After World War II, as the U.S. labor movement itself was tamed and domesticated during the Cold War era (1945-1993), even that sanitized Labor Day was reduced to nothing more than a marking of the end of the Summer, celebrated more with family picnics and shopping sales than with any sort of militant collective actions of any kind.


Enter the modern immigrant rights movement into the picture in the 2000s. May Day, as we saw already, became a day of collective mobilization for immigrant rights, which were and are inextricably linked with labor rights, human rights, and social rights, and imbued with a true sense of internationalist working-class solidarity. It sprung from the bottom up, insisted upon by the immigrant workers themselves, resurrected even without much support from U.S. Big Labor.


All of this was well reflected in the organizing I was involved in for the 2017 May Day march & rally in downtown Bakersfield. It was a grass-roots event, organized by activist from various movements, without the formal support of any of the big, formal unions in the county - or even most of the community organizations (though a few, to their credit, did). But that did not keep hundreds of folks from marching that day - even in conservative Bakersfield. Their banners and posters reflected our rich, mutual solidarity.

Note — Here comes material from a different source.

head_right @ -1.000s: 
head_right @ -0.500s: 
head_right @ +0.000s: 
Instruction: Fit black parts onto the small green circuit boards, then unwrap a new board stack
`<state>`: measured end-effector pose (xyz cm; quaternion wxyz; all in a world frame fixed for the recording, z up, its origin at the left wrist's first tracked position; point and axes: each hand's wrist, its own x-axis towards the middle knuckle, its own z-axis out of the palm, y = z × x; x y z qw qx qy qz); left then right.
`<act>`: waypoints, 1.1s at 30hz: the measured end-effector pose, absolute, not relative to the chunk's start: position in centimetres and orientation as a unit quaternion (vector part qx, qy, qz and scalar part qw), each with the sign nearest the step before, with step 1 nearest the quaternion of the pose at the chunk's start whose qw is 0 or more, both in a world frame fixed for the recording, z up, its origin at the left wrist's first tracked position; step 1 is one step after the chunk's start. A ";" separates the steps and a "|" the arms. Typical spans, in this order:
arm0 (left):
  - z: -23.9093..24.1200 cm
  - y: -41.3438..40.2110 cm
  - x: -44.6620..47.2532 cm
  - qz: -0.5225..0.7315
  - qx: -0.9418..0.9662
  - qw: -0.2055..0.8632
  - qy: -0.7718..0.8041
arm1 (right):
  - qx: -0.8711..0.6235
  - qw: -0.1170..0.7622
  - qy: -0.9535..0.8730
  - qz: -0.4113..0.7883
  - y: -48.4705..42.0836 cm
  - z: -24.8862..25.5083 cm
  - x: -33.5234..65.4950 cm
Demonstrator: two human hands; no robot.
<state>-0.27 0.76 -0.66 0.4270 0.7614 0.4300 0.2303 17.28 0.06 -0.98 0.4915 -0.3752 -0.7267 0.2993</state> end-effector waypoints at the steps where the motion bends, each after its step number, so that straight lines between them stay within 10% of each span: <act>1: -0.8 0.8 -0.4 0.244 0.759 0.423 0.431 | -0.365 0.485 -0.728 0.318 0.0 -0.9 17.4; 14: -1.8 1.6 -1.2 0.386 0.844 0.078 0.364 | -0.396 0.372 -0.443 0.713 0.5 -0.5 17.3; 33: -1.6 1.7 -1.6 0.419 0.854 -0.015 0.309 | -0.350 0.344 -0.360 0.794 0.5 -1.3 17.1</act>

Eight years have passed, but the holiday is here to stay. During the Covid pandemic years it was celebrated in some cities via "car caravans" - the brilliant new mode of collective action! In L.A., all sorts of workers' solidarity events keep going on every year, including two marches this year and a massive SEIU strike.


I believe May Day is here to stay in the United States, so far through the agency of immigrant workers, who are teaching their American brother and sister workers the meaning of international worker solidarity as it was always meant to be, and as it should certainly  in this amazing country built by the labor of immigrants.